Kadang kita merasa kesal mengapa sepertinya hidup orang lain diciptakan untuk memberatkan kehidupan kita. Kadang kita merasa sebaiknya tak pernah mengenal seseorang atau lebih ekstremnya lagi, kita berharap ia tak pernah dilahirkan! Jika hal tersebut terjadi, siapakah yang akan mengajarkan kita kebijaksanaan? Mampukah kita hanya belajar teori tanpa aplikasi? 

Kita berkoar-koar harus mengasihi sesama, namun ketika kasih tak mendapat balasan yang sama, caci maki yang berkumandang dalam diri. Kita berbondong-bondong pergi ke rumah ibadah dan memamerkan apa yang bisa dipersembahkan, tapi ketika dicoba sedemikian rupa, malah berdoa agar orang lain cepat mendapat balasannya. Inikah kasih yang diajarkan Yang Maha itu? 

Sebaiknya kita kembali belajar pada  anak-anak. Begitu seringnya mereka bermusuhan, namun hanya sekejap mata sudah saling berpelukan. Kita sebagai orang dewasa yang dengan jumawa mengajarkan kasih dan bagaimana seharusnya berperilaku pada anak-anak kita malah memberikan tauladan menebar kebencian bagi orang-orang menyakiti atau berpemikiran tak sejalan.

Lalu, apakah artinya kita harus mentoleransi perbuatannya? Ketika ketidakadilan itu menghampiri kita, perilaku buruk diberikan pada kita, mari membela diri seperlunya dan mengambil tindakan serasionalnya. Tapi harus diingat pula, tindakan menyakitkan biasanya timbul dari hati yang tersakiti pula. Baik itu di masa sekarang, maupun di masa lalu. Ia yang kita cap jahat, bisajadi tak sedemikian jahat seperti yang ada di pikiran kita.
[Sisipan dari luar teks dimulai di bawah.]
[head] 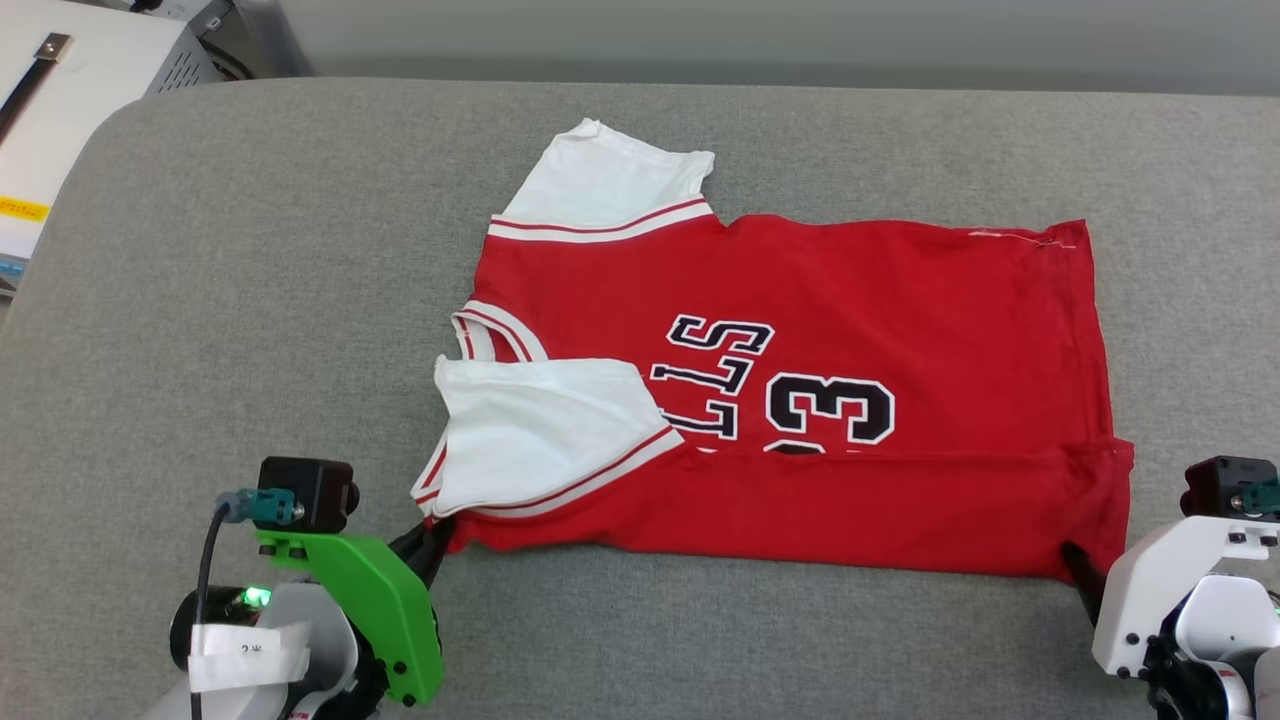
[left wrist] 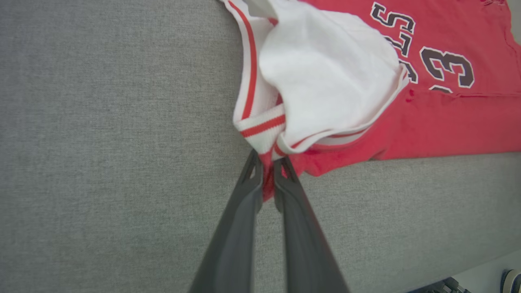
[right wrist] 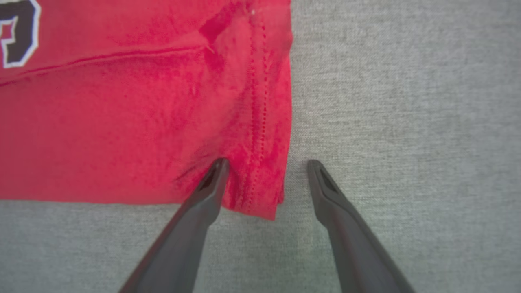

Ia hanya memberi apa yang bisa ia beri, karena ia tak memiliki apapun selain kejahatan, maka ia berikan itu semuanya. 

Sesuatu... Jika memang harus terjadi menurut-Nya, memang akan terjadi pada kita tanpa kita bisa mengelaknya. Namun ketika semua sudah benar-benar berakhir dan berlalu, kita baru akan menyadari bahwa orang yang kita beri label buruk juga turut andil dalam tingkatan kesadaran diri. 

Belajar Memaafkan

Waktu tidak mengubah rasa sakit itu, namun waktu bisa memberikan jeda dan beberapa alasan tambahan bahwa kita tidak seharusnya membenci seseorang. 
Benci, (seperti halnya cinta) juga penting keberadaannya. Namun bedanya ketika kita memupuk benci dalam diri kita, sama dengan menghancurkan diri kita sendiri. Kita menderita, kita tersakiti berkali-kali untuk hal yang sama yang sebenarnya bisa saja kita lepaskan.